On Fri, Jul 04, 2025 at 05:12:13PM +0530, Dev Jain wrote:
> On 04/07/25 4:52 pm, Catalin Marinas wrote:
> > On Thu, Jun 26, 2025 at 10:55:24AM +0530, Dev Jain wrote:
> > > @@ -1301,16 +1314,39 @@ int pud_free_pmd_page(pud_t *pudp, unsigned long addr)
> > >   	}
> > >   	table = pmd_offset(pudp, addr);
> > > +	/*
> > > +	 * Isolate the PMD table; in case of race with ptdump, this helps
> > > +	 * us to avoid taking the lock in __pmd_free_pte_page().
> > > +	 *
> > > +	 * Static key logic:
> > > +	 *
> > > +	 * Case 1: If ptdump does static_branch_enable(), and after that we
> > > +	 * execute the if block, then this patches in the read lock, ptdump has
> > > +	 * the write lock patched in, therefore ptdump will never read from
> > > +	 * a potentially freed PMD table.
> > > +	 *
> > > +	 * Case 2: If the if block starts executing before ptdump's
> > > +	 * static_branch_enable(), then no locking synchronization
> > > +	 * will be done. However, pud_clear() + the dsb() in
> > > +	 * __flush_tlb_kernel_pgtable will ensure that ptdump observes an
[...]
> > I don't get case 2. You want to ensure pud_clear() is observed by the
> > ptdump code before the pmd_free(). The DSB in the TLB flushing code
> > ensures some ordering between the pud_clear() and presumably something
> > that the ptdump code can observe as well. Would that be the mmap
> > semaphore? However, the read_lock would only be attempted if this code
> > is seeing the static branch update, which is not guaranteed. I don't
> > think it even matters since the lock may be released anyway before the
> > write_lock in ptdump.
> > 
> > For example, you do a pud_clear() above, skip the whole static branch.
> > The ptdump comes along on another CPU but does not observe the
> > pud_clear() since there's no synchronisation. It goes ahead and
> > dereferences it while this CPU does a pmd_free().
> 
> The objective is: ptdump must not dereference a freed pagetable.
> So for your example, if the static branch is not observed by
> pud_free_pmd_page, this means that ptdump will take the write lock
> after the execution of flush_tlb_kernel_pagetable completes (for if ptdump takes
> the write lock before execution of flush_tlb_kernel_pagetable completes, we have
> executed static_branch_enable(), contradiction).

I don't see why the write lock matters since pud_free_pmd_page() doesn't
take the read lock in the second scenario.
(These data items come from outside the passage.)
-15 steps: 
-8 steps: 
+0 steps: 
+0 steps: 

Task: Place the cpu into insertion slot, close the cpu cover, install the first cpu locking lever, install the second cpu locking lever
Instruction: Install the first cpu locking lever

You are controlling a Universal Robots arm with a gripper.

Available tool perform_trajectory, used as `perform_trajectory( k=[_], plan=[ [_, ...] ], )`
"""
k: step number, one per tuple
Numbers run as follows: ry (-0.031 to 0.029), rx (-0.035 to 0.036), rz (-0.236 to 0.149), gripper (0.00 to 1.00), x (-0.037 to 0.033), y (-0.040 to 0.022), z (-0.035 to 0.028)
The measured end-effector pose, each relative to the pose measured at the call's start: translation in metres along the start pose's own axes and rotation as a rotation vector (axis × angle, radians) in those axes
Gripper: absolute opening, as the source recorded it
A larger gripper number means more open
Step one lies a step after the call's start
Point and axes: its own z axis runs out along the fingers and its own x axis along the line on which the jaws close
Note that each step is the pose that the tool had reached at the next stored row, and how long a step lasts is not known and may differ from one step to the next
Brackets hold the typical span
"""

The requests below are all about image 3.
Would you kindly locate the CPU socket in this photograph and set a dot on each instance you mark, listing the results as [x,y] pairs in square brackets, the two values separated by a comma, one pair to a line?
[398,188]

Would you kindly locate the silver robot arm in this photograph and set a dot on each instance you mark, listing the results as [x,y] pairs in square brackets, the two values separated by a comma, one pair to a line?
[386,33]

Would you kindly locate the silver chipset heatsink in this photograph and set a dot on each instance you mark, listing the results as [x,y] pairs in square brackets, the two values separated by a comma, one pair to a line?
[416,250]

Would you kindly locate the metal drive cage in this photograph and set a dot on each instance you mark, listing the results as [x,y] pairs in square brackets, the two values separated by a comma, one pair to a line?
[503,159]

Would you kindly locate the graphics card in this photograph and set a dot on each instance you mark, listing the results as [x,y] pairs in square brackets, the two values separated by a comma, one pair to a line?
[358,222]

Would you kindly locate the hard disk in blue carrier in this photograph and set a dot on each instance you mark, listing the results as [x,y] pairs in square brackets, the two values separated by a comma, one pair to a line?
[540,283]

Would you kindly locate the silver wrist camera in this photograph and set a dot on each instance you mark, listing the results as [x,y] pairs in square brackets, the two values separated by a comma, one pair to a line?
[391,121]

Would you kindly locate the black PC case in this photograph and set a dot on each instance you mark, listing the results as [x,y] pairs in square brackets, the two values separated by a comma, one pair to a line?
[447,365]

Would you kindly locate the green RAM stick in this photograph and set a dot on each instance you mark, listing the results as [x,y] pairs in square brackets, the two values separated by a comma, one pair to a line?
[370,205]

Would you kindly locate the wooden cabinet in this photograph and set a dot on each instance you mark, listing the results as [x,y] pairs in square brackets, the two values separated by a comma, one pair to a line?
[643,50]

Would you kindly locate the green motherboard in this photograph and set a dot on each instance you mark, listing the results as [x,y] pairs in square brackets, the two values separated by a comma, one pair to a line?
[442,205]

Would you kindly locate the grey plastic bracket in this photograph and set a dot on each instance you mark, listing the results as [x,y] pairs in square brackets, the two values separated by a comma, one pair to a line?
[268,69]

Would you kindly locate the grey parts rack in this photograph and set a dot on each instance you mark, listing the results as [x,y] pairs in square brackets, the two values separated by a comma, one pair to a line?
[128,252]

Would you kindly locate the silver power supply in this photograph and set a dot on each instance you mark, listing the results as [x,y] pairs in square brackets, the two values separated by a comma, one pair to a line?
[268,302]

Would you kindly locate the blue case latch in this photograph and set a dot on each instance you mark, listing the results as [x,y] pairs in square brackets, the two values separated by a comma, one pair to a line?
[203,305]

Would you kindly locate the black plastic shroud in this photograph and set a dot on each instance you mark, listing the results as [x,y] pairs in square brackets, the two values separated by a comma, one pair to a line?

What we need is acquire
semantics after the static branch update on the ptdump path but we get
it before we even attempt the write lock.

For simplicity, ignoring the observability of instruction writes and
considering the static branch a variable, if pud_free_pmd_page() did not
observe the static branch update, is the ptdump guaranteed to see the
cleared pud subsequently?

With initial state pud=1 (non-zero), stb=0 (static branch):

P0 (pud_free_pmd_page)		P1 (ptdump)

    W_pud=0			   W_stb=1
    DSB				   barrier/acq
    R_stb=0			   R_pud=?

The write to the static branch on P1 will be ordered after the read of
the branch on P0, so the pud will be seen as 0. It's not even worth
mentioning the semaphore here as the static branch update has enough
barriers for cache flushing and kick_all_cpus_sync().


The other scenario is P0 (pud_free_pmd_page) observing the write to the
static branch (that's case 1 in your comment). This doesn't say anything
about whether P1 (ptdump) sees a clear or valid pud. What we do know is
that P0 will try to acquire (and release) the lock. If P1 already
acquired the write lock, P0 will wait and the state of the pud is
irrelevant (no freeing). Similarly if P1 already completed by the time
P0 takes the lock.

If P0 takes the lock first, the lock release guarantees that the
pud_clear() is seen by the ptdump code _after_ it acquired the lock.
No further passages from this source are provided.